Thursday, 02 April 2015

EU state aid regulators will investigate whether European governments are paying illegal subsidies to utilities for holding power generation in reserve, EU officials said yesterday (1 April).

Capacity mechanisms are used in some EU nations, such as Britain, to fund electricity generation that is not necessarily cost-effective but is needed to guarantee supply.

The European Commission, the EU executive, has said these should only be a last resort.

"Electricity capacity mechanisms may be necessary for security of supply, but raise competition issues that the Commission is planning to look at carefully," Commission spokeswoman Lucia Caudet said.

European Competition Commissioner Margrethe Vestager will propose the opening of the investigation to her fellow Commissioners in the coming months, EU officials said.

While the Commission's anti-trust department would take the lead, officials from the energy division would also be involved.

Klaus-Dieter Borchardt, a director at the Commission's energy division, told Reuters on the sidelines of a conference in Brussels that a formal decision on an investigation had not yet been taken, but a wide-ranging investigation was a possibility.

"I support this very much because this would give us the possibility to look at where we are today. We are working on our own blueprint for the sector," he said.

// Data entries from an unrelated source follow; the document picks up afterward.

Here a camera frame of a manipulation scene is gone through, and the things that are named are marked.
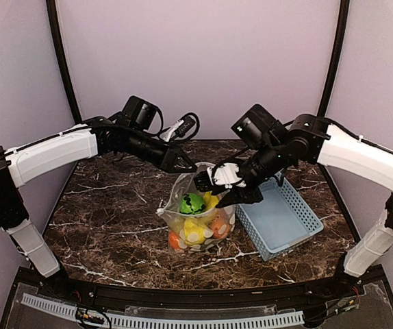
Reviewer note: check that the yellow toy pepper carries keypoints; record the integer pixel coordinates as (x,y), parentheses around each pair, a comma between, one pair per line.
(195,232)

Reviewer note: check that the black left corner post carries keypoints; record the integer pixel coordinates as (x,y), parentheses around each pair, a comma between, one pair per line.
(58,45)

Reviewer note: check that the light blue perforated basket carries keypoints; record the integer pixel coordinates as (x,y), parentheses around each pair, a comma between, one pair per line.
(279,223)

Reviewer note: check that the black front rail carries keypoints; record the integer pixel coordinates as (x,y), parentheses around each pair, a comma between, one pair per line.
(313,297)

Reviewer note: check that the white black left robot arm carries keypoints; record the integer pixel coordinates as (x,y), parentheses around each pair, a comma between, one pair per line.
(124,132)

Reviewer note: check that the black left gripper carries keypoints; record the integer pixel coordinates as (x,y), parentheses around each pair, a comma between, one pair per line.
(170,160)

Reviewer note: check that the small front circuit board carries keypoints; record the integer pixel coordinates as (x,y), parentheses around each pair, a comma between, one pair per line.
(85,318)

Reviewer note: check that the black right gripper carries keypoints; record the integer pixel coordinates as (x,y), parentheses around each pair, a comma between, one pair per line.
(242,195)

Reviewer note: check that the black corner post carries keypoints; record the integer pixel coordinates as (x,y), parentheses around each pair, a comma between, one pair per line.
(334,61)
(58,45)

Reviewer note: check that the orange green toy mango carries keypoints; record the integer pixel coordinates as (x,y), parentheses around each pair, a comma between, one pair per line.
(220,228)

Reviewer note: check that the black right corner post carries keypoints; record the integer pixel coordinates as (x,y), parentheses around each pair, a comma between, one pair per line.
(334,61)

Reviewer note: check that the clear dotted zip top bag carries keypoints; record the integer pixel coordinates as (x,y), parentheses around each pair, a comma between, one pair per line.
(171,215)

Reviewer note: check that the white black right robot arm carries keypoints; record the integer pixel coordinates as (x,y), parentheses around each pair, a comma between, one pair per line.
(316,140)

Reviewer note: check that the light blue cable duct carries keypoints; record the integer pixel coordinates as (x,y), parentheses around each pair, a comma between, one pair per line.
(145,317)

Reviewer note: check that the orange toy orange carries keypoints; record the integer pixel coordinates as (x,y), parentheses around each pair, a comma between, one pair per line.
(173,240)

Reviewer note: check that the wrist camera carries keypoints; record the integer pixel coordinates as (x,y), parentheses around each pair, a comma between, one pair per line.
(184,128)
(223,176)

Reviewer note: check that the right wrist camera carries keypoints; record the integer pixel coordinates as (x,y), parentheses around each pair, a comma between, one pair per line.
(223,176)

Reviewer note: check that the yellow toy banana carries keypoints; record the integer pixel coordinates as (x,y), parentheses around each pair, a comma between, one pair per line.
(210,200)

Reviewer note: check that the green toy cabbage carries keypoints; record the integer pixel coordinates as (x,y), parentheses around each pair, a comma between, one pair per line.
(192,204)

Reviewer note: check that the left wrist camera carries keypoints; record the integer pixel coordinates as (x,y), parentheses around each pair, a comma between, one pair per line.
(184,128)

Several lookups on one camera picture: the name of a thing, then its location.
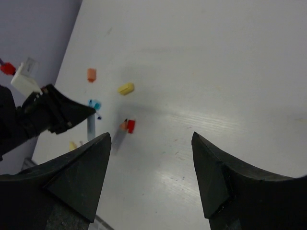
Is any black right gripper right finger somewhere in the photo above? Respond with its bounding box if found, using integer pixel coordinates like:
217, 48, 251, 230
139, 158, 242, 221
191, 133, 307, 230

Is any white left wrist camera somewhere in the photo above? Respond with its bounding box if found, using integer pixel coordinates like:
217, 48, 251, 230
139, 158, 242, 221
11, 57, 42, 97

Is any red marker cap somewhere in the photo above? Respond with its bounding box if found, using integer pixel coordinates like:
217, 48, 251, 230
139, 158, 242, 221
127, 120, 136, 134

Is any blue highlighter marker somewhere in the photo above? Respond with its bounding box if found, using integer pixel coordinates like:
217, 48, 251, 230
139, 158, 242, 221
87, 115, 95, 141

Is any orange clear marker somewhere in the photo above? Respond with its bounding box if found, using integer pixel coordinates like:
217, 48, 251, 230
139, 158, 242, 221
111, 119, 128, 155

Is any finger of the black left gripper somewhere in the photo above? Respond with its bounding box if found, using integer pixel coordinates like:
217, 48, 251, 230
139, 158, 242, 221
47, 84, 96, 128

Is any yellow marker cap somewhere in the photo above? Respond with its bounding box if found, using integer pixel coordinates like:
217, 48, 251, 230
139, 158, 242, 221
118, 82, 134, 95

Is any red cable connector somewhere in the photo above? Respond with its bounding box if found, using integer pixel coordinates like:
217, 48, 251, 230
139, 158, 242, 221
0, 62, 16, 76

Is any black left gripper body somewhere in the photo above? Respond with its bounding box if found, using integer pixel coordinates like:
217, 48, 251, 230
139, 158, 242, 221
0, 84, 70, 156

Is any yellow highlighter marker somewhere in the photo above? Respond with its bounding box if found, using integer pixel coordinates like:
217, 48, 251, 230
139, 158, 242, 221
69, 141, 77, 151

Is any orange marker cap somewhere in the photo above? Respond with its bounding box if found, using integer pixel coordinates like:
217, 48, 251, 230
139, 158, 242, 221
87, 68, 96, 83

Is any blue marker cap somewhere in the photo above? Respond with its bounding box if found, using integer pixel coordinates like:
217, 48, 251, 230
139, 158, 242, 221
88, 99, 101, 111

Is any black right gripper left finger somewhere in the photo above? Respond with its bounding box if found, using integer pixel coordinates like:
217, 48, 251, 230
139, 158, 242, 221
0, 133, 111, 230

Many utilities have complained that it is currently not profitable to run state-of-the-art gas plants, important for securing supply and offsetting intermittent renewable sources.

Under a capacity mechanism, the German government would raise funds to pay operators such as RWE and E.ON to keep such generation running, even it is not profitable.

France plans to follow Britain in introducing a capacity market, while other countries such as Germany have preferred to put in place strategic power reserves.